A Longhi at the height of his experience was able to enjoy the benefit, for no less than two years, of an artistic resurrection of breathtaking beauty and completeness.
This was the Officina Ferrarese, a cornerstone for research in the Palazzo dei Diamanti offered as if to encapsulate the long decades of Venturi's work for the admiration of Berenson's critical intelligence and to usher in a new era of critical and historical truth.
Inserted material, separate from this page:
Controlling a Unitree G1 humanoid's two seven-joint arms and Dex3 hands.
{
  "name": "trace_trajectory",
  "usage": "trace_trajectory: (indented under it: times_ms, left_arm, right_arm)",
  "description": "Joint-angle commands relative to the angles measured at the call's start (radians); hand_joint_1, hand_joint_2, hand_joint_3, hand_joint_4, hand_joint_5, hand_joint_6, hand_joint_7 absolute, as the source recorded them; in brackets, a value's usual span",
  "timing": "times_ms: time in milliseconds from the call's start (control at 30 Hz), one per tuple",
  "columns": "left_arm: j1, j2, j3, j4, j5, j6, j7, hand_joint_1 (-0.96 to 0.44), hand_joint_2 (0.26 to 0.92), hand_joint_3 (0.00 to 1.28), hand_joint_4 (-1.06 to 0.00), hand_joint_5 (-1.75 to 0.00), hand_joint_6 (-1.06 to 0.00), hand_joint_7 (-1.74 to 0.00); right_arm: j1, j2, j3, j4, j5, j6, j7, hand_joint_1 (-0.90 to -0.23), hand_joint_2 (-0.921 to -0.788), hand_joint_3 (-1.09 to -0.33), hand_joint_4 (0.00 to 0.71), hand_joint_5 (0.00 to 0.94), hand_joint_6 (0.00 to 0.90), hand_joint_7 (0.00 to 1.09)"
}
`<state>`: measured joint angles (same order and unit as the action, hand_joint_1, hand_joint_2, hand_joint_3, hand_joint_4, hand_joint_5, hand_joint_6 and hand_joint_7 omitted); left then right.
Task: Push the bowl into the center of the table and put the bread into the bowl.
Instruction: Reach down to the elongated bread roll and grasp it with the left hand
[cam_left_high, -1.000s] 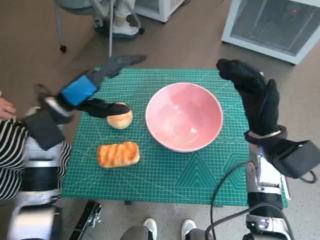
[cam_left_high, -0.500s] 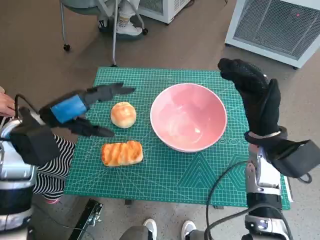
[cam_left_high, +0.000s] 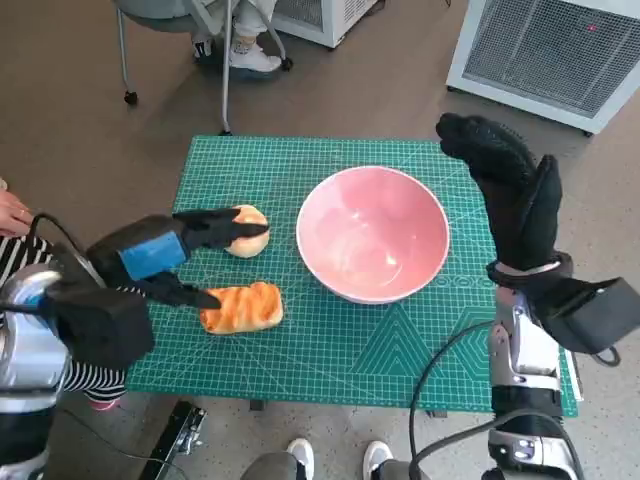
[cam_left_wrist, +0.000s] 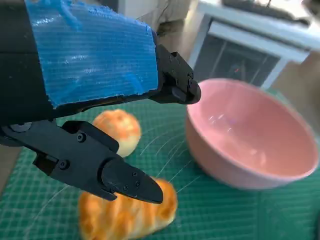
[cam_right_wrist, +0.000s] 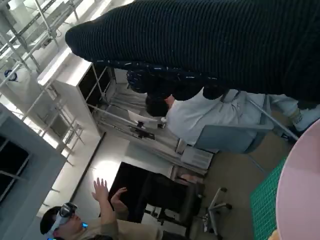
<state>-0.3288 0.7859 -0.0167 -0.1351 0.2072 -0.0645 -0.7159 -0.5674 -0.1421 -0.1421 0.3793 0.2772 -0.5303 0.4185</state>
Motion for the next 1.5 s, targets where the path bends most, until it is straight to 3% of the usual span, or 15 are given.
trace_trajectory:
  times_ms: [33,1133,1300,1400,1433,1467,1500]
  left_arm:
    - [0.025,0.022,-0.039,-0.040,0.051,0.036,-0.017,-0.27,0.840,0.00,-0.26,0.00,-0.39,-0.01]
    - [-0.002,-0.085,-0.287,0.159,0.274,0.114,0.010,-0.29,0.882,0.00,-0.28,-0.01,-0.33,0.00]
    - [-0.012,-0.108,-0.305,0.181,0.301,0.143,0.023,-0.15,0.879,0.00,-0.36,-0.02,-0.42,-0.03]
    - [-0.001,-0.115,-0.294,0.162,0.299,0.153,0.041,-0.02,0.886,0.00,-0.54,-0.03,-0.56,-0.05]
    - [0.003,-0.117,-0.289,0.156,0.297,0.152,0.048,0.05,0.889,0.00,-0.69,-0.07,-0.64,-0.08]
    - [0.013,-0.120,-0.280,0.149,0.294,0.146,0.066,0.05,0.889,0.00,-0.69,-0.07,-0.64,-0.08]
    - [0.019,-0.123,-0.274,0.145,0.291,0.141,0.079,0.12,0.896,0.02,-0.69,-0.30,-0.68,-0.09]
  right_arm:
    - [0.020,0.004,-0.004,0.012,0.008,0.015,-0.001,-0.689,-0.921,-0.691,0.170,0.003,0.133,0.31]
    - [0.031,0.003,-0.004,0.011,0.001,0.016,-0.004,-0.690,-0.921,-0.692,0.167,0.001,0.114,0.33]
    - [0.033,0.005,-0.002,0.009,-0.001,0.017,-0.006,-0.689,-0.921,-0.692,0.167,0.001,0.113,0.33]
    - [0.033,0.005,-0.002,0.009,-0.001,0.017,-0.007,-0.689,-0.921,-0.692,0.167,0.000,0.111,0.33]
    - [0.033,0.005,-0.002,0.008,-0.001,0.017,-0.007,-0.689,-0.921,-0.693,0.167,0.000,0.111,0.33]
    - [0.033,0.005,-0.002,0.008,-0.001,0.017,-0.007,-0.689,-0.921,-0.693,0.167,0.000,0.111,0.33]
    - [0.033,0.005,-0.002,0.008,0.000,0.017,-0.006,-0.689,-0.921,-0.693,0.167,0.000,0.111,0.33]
Longhi, who was preparing to launch his modern university department and to work in Emilia for at least fifteen years, would have preferred the Officina to go further, and to extend to the works of Bastianino, Scarsellino, and Bonone, even to expose the deep-seated spirit of the vivid memory of the Este which he detected in the work of the young Guercino, and in the admiration of his first collector, the enthusiastic Cardinal Serra.
For the younger generation, arriving after the disaster of the war, there remained for some years the pleasure and curiosity of finding Barbantini's catalogue on old book stalls, a clear and elegant catalogue, unobtrusive, with perfect illustrations, printed in Venice in 1933 and delivered that spring to the exhibition as it opened. And in those shadowy remains, there was a reassuring memory of intellectual dignity.